Borlaug’s pro-market advocacy did not please everyone in the Third World. The Indian Left always saw the Green Revolution as an engine of injustice, and it attacked Borlaug for generating a social divide. It’s true that the most dynamic farmers in India did become wealthy, but the poor became poorer only relative to the new bourgeoisie.”

His pro-humanity approach infuriated the Left, who were banking on a food/starvation crisis to spur either a great social revolution, or a “de-development” of the industrialized world. Sorry, John and Paul — maybe next time.

A scientist who did good for poor people, who didn’t buy into the claptrap of the Socialist narrative, and who was modest and selfless — a very worthy man indeed.

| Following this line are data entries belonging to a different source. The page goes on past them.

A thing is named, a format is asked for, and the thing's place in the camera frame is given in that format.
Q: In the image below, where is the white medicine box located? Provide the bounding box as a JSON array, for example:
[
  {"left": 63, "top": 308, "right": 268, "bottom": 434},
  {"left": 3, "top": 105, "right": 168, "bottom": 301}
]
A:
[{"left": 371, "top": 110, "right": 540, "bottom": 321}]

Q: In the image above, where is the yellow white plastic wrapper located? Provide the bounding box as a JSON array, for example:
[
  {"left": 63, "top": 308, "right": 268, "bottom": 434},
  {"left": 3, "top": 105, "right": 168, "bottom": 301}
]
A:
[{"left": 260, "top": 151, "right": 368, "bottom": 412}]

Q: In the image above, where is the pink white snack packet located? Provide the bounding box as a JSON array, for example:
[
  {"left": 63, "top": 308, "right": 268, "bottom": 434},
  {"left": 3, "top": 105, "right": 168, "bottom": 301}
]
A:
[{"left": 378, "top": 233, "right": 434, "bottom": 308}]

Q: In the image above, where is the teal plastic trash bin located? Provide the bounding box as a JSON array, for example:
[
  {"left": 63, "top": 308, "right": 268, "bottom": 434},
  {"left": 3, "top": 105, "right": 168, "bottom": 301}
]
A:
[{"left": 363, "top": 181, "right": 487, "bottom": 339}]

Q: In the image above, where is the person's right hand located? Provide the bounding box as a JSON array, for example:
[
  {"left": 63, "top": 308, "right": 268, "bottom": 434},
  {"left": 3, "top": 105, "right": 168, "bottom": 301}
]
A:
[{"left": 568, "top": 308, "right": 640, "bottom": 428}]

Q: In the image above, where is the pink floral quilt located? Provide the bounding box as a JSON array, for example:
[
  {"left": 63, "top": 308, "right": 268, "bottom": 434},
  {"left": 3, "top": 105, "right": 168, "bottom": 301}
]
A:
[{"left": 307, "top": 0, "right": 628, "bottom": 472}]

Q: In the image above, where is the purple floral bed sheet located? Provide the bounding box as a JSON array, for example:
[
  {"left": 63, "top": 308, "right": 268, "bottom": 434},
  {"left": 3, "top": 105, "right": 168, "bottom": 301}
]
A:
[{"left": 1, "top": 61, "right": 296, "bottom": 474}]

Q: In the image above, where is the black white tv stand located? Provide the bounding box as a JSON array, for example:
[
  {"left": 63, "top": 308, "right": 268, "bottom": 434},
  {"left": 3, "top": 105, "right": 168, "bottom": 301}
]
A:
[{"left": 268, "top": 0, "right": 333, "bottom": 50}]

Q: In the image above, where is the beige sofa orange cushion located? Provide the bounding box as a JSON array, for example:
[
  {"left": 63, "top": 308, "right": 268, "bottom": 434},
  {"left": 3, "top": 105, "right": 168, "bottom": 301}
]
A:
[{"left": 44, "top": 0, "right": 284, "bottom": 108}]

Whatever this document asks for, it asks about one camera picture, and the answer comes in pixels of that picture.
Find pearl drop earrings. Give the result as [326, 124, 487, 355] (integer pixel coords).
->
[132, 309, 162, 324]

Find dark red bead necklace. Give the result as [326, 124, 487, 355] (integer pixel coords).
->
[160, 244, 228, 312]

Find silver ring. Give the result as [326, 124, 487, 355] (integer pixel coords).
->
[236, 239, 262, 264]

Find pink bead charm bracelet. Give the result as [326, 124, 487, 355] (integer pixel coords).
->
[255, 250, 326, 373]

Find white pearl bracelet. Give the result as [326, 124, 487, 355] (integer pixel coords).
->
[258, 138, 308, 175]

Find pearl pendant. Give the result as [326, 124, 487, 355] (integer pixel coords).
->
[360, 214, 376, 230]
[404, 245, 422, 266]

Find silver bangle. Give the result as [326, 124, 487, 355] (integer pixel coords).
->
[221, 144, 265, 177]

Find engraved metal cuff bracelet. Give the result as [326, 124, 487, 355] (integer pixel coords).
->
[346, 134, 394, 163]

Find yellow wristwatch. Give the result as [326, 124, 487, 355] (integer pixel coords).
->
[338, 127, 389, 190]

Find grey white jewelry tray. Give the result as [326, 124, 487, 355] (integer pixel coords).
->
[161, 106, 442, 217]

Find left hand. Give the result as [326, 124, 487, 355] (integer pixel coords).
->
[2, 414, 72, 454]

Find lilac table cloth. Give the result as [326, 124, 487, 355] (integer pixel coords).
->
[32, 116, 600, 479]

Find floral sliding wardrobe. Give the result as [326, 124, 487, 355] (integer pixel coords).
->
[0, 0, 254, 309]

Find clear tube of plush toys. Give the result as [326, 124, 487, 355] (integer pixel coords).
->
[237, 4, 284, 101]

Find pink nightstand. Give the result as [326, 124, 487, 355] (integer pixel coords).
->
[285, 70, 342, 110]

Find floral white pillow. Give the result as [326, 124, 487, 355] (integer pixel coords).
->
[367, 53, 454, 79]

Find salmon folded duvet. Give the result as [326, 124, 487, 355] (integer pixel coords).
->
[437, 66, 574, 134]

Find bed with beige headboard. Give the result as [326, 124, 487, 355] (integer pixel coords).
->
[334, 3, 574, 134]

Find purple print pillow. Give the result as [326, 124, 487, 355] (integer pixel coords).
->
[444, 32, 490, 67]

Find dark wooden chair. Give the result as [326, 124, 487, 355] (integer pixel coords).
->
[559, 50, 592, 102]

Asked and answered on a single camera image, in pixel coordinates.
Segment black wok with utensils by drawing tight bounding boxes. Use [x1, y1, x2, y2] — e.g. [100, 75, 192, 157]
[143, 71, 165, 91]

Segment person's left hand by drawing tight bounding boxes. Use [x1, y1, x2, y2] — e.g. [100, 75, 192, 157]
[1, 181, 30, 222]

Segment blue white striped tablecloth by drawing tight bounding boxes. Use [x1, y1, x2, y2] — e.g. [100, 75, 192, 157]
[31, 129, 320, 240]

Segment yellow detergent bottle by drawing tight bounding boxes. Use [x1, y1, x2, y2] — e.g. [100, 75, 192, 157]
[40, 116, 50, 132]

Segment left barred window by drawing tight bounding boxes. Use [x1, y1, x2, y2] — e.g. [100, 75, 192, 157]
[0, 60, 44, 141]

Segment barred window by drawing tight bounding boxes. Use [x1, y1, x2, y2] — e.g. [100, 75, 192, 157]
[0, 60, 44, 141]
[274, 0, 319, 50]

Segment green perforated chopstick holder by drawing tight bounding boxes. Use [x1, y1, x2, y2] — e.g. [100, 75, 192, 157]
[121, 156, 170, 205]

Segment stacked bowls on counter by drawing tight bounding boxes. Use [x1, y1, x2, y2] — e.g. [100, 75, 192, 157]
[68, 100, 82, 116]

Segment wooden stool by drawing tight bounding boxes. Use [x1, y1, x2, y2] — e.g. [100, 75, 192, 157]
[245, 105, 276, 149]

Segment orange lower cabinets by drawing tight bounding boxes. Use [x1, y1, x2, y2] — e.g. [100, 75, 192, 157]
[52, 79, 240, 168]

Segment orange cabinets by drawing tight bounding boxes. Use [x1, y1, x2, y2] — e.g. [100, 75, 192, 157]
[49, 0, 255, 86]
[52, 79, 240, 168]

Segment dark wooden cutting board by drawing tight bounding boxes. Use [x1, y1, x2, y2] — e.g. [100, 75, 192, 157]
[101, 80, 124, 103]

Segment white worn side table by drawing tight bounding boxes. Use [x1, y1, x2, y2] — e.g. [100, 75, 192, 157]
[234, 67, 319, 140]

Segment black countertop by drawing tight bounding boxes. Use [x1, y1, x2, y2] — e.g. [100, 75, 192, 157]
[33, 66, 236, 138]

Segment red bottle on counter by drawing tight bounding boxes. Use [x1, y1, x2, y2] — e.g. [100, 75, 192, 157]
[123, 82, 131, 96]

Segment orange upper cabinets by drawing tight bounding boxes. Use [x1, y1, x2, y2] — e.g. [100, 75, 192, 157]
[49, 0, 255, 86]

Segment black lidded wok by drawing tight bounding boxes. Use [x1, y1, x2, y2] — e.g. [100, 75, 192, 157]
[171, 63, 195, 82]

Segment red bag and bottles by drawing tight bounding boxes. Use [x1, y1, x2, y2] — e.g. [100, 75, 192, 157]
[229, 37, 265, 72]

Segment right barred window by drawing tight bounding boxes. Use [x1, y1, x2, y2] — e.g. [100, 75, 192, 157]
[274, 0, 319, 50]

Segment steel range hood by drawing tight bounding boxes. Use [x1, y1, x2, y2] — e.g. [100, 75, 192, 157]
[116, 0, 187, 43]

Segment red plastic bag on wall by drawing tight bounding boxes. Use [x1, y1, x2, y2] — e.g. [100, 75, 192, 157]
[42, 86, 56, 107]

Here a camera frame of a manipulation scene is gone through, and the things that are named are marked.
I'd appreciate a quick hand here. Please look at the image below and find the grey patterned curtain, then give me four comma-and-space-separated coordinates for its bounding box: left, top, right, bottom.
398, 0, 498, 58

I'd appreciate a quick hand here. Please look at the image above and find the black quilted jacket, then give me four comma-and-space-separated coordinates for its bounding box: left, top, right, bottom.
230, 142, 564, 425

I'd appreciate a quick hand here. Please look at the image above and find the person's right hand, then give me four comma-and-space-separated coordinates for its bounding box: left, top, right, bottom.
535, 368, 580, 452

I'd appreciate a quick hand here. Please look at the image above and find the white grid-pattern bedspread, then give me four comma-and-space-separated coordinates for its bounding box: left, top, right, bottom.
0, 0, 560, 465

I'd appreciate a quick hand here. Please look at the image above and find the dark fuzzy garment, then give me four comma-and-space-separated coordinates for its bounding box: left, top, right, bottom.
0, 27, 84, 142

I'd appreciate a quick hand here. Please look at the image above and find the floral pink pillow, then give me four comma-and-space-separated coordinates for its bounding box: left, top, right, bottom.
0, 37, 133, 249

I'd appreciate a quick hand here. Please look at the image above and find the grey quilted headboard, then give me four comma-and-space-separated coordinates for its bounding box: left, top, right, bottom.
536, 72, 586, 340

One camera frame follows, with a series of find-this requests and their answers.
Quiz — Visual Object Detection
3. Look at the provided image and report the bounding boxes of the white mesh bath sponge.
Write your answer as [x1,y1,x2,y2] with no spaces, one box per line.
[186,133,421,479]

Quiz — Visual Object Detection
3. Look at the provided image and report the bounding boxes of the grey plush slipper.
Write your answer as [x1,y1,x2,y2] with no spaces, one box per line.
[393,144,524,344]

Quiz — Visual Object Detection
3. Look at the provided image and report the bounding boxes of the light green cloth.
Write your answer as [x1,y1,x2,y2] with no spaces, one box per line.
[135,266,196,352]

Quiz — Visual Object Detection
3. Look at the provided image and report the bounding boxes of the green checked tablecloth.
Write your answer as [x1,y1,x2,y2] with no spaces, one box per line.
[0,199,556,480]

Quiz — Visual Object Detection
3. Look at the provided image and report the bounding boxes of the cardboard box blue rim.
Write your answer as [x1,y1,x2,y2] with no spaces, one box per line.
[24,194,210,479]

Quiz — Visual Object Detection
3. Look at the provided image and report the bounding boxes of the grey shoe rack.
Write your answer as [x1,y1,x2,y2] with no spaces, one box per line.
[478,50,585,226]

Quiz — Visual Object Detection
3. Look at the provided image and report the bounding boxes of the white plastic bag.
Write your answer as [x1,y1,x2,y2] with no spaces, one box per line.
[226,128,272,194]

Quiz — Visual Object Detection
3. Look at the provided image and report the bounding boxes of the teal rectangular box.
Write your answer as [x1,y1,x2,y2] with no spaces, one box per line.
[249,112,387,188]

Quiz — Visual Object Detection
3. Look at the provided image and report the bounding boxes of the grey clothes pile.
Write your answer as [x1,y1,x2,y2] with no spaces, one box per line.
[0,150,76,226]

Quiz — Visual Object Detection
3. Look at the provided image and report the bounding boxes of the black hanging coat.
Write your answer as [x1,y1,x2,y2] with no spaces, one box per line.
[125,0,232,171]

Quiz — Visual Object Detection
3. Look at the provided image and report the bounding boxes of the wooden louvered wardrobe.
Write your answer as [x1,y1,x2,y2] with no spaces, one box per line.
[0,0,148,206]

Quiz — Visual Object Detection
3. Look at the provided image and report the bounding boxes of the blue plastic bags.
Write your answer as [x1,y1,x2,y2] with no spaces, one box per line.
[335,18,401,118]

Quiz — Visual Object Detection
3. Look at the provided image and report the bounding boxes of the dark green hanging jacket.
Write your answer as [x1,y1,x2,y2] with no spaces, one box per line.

Note also that his work was fundamentally based on evolutionary theory and Mendelian genetics — without his artificially evolving new strains of grains over many generations, his “green revolution” could never have happened. (This “green revolution” predated the current fad-based “green revolution” by many decades, and is unrelated to it.)

Norman Borlaug was one of the few last great non-politicized scientists.